**What you have to do:**
Please return the lines below verbatim, beginning at the one that has "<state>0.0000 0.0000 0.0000" and stopping after the one that has "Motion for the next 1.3", and add no other lines.

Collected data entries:

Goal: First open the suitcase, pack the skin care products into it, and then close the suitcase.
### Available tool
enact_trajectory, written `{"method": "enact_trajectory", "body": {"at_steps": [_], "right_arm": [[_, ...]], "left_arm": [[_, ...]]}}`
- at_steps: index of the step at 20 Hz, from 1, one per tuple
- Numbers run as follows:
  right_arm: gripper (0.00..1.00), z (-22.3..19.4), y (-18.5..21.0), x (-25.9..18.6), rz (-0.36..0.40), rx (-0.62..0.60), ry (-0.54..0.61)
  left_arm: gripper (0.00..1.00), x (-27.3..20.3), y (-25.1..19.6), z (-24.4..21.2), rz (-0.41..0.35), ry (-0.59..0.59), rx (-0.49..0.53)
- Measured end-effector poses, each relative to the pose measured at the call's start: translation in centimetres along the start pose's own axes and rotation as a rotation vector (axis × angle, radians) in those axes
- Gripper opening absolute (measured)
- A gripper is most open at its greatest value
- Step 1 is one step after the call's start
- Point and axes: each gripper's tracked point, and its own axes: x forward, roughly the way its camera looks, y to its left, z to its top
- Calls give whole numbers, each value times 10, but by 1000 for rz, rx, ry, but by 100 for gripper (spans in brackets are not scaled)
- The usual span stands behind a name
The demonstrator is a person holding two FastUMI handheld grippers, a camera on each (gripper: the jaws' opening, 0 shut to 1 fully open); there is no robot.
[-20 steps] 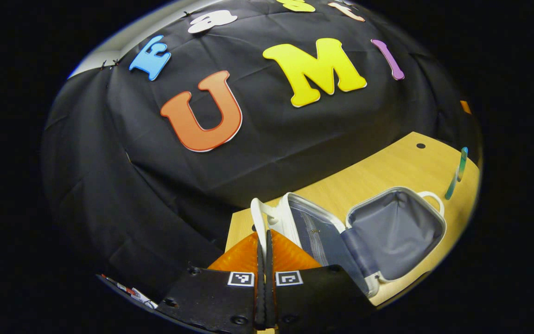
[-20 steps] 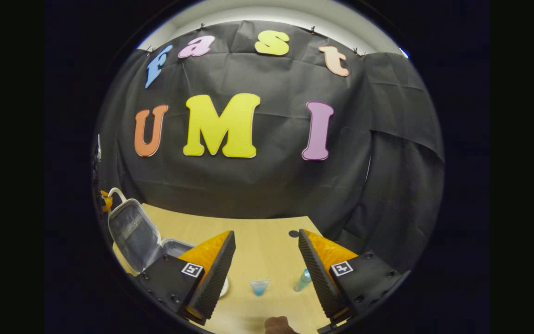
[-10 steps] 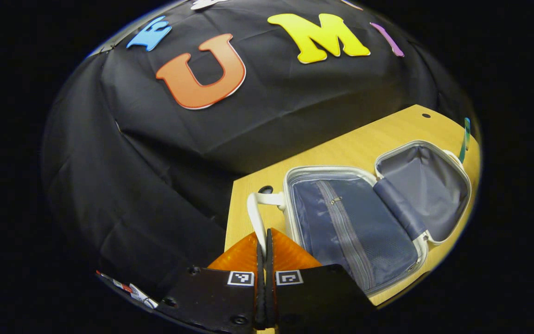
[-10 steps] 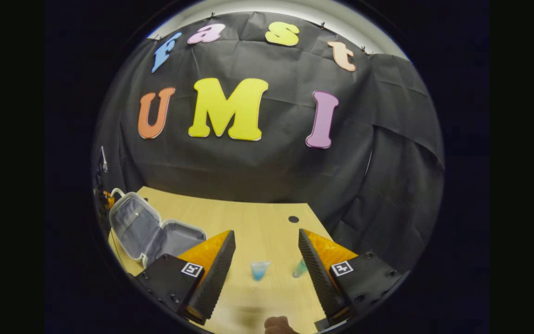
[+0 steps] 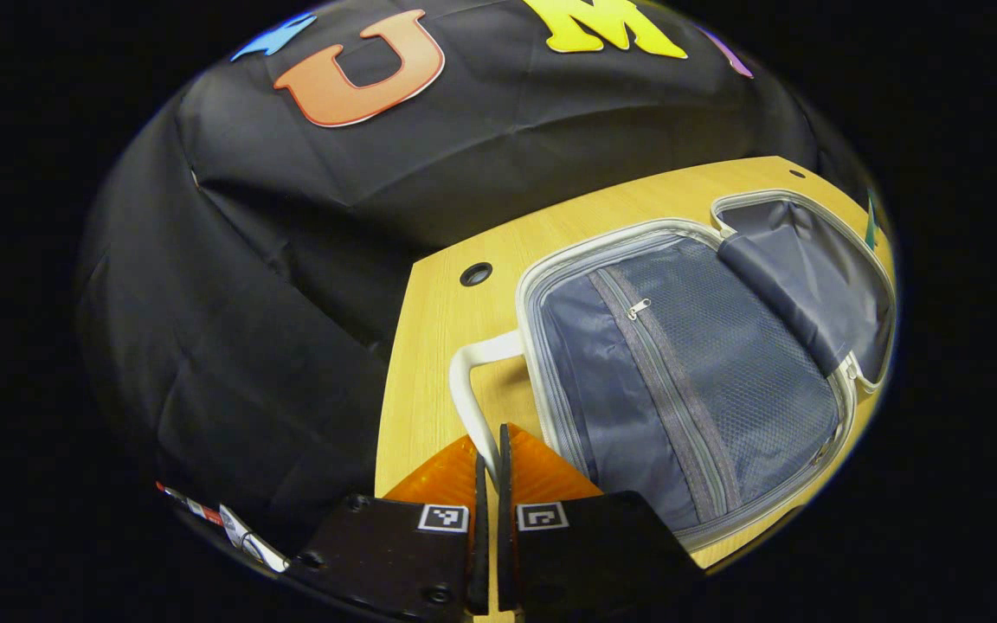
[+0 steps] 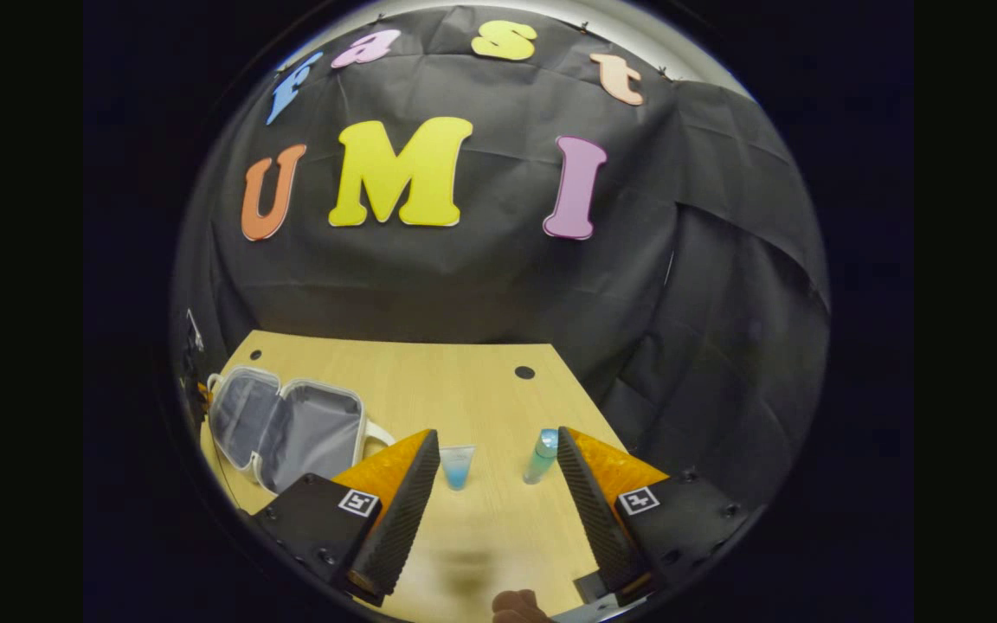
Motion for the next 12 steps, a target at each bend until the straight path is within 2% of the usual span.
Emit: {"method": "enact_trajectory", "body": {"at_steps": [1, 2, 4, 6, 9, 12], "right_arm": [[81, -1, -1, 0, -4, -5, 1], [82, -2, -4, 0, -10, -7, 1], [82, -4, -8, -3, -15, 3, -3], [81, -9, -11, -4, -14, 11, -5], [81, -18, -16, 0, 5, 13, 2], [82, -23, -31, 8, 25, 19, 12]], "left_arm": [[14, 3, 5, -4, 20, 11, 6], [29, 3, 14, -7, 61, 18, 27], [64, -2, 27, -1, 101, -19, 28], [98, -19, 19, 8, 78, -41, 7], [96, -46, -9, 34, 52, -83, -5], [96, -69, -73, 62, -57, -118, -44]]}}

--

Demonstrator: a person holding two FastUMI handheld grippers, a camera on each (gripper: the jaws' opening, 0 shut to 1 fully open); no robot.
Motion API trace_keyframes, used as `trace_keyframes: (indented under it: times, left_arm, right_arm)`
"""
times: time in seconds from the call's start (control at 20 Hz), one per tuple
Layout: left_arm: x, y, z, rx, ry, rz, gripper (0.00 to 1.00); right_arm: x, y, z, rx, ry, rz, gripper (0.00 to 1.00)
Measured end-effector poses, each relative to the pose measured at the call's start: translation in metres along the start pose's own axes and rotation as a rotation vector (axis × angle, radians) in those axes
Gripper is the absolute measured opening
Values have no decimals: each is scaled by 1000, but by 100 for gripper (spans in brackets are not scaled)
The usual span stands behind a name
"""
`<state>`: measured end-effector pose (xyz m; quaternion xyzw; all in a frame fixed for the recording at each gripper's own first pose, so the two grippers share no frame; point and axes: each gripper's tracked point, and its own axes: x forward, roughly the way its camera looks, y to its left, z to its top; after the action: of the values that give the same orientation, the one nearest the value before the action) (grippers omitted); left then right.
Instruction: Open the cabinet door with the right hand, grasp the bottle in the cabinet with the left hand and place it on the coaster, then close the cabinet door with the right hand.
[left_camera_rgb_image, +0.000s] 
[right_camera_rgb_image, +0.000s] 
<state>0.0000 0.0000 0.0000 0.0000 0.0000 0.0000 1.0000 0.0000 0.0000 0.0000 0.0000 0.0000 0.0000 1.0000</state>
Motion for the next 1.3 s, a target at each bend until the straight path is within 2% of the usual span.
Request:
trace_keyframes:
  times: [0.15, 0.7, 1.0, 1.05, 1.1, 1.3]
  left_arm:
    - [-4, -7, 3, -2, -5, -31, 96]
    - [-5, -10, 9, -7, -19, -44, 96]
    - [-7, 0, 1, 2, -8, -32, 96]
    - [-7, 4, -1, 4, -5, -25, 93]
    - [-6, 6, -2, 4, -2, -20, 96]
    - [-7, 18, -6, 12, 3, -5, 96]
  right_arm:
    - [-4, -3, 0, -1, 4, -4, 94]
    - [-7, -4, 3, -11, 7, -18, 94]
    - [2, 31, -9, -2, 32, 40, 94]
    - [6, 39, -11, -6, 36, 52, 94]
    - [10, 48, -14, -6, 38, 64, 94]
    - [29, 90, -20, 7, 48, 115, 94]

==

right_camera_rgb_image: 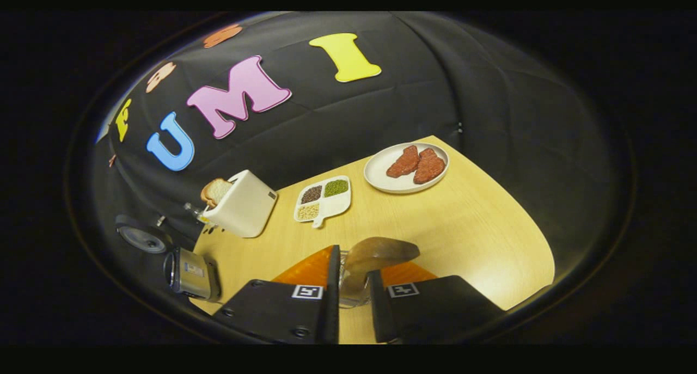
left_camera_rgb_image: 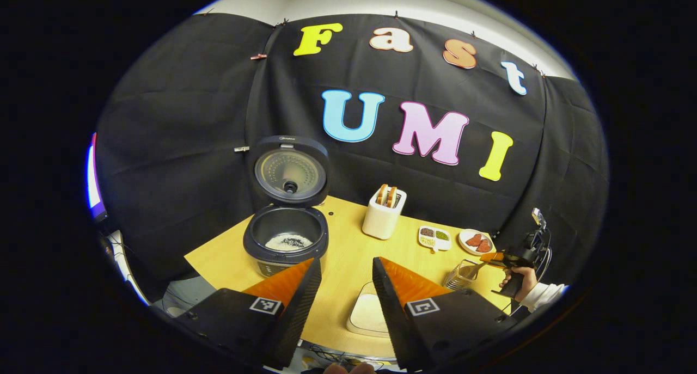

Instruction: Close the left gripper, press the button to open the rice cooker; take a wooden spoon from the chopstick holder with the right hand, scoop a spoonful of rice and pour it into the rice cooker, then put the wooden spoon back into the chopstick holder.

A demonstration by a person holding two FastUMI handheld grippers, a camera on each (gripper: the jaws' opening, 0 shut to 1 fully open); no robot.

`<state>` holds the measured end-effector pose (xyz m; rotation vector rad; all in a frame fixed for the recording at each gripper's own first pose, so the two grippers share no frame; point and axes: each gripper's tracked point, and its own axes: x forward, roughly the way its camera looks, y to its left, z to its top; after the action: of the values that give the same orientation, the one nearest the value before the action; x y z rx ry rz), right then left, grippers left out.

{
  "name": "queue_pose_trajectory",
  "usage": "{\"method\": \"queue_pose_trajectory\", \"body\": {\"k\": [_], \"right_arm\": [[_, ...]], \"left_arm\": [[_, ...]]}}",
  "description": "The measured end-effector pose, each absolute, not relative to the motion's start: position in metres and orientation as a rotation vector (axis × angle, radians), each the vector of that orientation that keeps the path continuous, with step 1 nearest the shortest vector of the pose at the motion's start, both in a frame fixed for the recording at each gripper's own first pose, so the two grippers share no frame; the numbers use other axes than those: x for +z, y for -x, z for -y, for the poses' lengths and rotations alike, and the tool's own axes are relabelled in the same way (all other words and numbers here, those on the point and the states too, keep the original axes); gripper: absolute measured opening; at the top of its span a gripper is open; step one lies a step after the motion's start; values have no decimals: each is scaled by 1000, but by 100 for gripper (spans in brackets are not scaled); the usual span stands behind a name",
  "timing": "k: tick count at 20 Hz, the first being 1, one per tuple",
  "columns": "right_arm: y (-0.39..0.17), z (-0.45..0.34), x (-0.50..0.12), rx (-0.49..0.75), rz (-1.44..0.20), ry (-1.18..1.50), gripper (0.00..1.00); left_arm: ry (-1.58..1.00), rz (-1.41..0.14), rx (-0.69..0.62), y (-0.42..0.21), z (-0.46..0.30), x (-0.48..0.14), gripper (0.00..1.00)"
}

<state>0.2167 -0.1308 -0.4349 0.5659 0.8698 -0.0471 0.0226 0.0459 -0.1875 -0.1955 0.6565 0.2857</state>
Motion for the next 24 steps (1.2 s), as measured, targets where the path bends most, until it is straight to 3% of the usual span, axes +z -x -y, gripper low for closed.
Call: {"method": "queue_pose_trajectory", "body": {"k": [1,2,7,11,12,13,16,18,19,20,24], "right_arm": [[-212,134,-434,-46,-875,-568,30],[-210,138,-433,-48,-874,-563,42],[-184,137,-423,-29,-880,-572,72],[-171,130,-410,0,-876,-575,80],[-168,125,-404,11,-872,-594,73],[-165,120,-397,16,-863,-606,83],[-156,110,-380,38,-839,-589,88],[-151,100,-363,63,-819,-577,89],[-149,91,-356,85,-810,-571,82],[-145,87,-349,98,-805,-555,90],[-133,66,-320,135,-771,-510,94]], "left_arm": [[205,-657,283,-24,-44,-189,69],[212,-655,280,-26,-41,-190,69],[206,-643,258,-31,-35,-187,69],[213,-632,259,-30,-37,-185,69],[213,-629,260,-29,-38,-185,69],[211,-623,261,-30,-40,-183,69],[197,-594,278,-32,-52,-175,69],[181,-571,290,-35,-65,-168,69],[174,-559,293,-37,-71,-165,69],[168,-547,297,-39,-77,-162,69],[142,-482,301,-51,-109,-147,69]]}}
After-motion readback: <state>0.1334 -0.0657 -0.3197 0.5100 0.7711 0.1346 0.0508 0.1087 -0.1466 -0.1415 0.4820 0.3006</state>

**Answer below:**
<state>0.0000 0.0000 0.0000 0.0000 0.0000 0.0000 1.0000 0.0000 0.0000 0.0000 0.0000 0.0000 0.0000 1.0000</state>
Motion for the next 1.3 s, a target at each bend until the straight path is within 2% of the usual span.

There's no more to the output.